Requirement: Write the data below out again in full, exactly as shown.

Dataset section:
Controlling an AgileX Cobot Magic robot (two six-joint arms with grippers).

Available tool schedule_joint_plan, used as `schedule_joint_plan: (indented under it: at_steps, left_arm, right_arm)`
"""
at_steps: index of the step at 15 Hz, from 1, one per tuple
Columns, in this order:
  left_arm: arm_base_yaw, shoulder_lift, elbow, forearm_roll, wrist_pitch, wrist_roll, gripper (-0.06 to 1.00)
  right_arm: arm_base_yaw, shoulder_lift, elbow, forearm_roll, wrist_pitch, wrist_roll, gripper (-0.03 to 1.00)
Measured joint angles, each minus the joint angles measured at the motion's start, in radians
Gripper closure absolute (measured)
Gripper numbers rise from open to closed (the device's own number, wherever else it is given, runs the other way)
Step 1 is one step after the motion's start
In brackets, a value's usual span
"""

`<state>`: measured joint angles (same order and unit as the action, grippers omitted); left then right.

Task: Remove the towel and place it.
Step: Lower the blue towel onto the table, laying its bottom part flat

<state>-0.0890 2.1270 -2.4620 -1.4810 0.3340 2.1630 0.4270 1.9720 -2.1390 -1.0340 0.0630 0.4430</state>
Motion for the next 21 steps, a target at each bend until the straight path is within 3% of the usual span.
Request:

Result of this task:
Controlling an AgileX Cobot Magic robot (two six-joint arms with grippers).

Available tool schedule_joint_plan, used as `schedule_joint_plan: (indented under it: at_steps, left_arm, right_arm)`
"""
at_steps: index of the step at 15 Hz, from 1, one per tuple
Columns, in this order:
  left_arm: arm_base_yaw, shoulder_lift, elbow, forearm_roll, wrist_pitch, wrist_roll, gripper (-0.06 to 1.00)
  right_arm: arm_base_yaw, shoulder_lift, elbow, forearm_roll, wrist_pitch, wrist_roll, gripper (-0.03 to 1.00)
Measured joint angles, each minus the joint angles measured at the motion's start, in radians
Gripper closure absolute (measured)
Gripper numbers rise from open to closed (the device's own number, wherever else it is given, runs the other way)
Step 1 is one step after the motion's start
In brackets, a value's usual span
"""

`<state>`: measured joint angles (same order and unit as the action, grippers omitted); left then right.

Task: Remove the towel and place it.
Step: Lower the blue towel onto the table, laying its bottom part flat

<state>-0.0890 2.1270 -2.4620 -1.4810 0.3340 2.1630 0.4270 1.9720 -2.1390 -1.0340 0.0630 0.4430</state>
Motion for the next 21 steps, a target at each bend until the straight path is within 3% of the usual span.
Request:

This exercise requires no further work.